First, before anything else happens, I see a security message. Not over the top. Not written in comic sans. Simple and sufficient.
Next, fantastic product pages. Take a look:
- Large product image that I don’t need to click to magnify
- Entire description is only 46 words, yet I know everything I need to
- And more importantly, I know what’s not included (a starter pack)
- Clear sans serif lettering that works really well in the white/black contrast
- Humor that matches the product & company culture
You can’t see this in a screenshot, but I love how a single webpage is used to combine all of their product pages and your shopping cart. Granted, it’s easier to do this when you only have 7 SKUs, but I applaud them for not following traditional checkout cart convention.
Next, even though they don’t offer free shipping on everything, it’s not only very clear how to get free shipping, but also realistically easy to do so.

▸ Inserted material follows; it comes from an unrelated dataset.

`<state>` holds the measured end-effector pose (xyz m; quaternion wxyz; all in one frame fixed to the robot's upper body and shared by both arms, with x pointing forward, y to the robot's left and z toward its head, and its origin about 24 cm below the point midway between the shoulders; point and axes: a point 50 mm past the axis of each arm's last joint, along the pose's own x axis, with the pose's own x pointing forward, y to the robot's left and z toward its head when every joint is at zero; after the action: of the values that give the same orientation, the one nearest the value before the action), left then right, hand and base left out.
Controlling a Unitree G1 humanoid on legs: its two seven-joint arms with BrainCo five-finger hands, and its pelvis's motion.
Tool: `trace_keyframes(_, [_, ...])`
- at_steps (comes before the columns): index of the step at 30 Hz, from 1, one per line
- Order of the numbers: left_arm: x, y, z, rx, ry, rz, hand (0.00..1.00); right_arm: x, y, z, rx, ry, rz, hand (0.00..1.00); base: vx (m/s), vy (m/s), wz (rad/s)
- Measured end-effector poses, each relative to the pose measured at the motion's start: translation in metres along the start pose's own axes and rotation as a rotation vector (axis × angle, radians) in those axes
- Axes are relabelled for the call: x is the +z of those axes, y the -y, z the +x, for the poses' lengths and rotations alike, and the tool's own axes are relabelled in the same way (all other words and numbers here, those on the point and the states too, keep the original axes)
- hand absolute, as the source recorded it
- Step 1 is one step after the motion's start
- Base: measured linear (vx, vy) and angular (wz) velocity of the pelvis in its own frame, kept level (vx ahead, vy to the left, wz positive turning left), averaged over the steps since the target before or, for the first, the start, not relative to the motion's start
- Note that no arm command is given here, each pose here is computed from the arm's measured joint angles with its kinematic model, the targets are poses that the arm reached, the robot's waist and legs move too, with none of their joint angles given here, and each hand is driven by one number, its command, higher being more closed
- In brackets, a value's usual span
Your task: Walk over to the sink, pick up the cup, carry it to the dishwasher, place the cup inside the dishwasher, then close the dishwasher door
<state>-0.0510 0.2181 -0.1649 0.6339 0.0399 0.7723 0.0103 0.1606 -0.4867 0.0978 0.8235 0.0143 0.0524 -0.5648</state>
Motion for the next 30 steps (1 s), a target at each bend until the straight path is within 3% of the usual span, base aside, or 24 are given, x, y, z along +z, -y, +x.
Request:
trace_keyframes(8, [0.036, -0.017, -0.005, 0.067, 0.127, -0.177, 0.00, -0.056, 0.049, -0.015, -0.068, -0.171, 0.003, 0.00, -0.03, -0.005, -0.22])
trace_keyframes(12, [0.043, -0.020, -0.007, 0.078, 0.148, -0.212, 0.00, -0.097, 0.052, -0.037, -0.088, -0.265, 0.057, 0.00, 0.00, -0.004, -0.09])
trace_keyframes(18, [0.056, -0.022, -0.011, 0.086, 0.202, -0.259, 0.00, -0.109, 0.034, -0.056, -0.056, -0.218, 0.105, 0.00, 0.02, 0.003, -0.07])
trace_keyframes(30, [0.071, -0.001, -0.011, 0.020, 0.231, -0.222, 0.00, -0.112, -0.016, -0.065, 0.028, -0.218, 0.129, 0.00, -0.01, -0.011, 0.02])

As we move out of our cart into the checkout process, you see that it’s a super quick checkout process: only 4 steps, and you’re already on step 2. Again, good use of clean typography and simple black/white contrasting colors.
No distractions. No upsells. It’s super simple, which makes the process very quick, which makes it that much more likely I won’t abandon the process.
Now, want a warm & fuzzy feeling? How about proceeds from your purchase going to public classrooms? Yes please!
And finally, time to hand over your money. Which they have the balls to call out explicitly.
Yes this copy won’t work for everyone, but it works perfectly for their product.
You’ll also note you don’t need the full billing address, nor the credit card type. Because they use a great PSP in Stripe, they can make the credit card entry – again – super simple.
It’s simple, but nothing is hidden or dubious. It’s authentic to their brand, but serious in the right ways.
Is it perfect? Not necessarily. Could everyone do this? Absolutely not; Amazon this site is not. But do they do a lot of things well? I’d argue definitely yes.
We are all buying more and more, not less, online. So let’s hope companies follow Cards Against Humanity’s examples so that we all benefit from a better online shopping experience.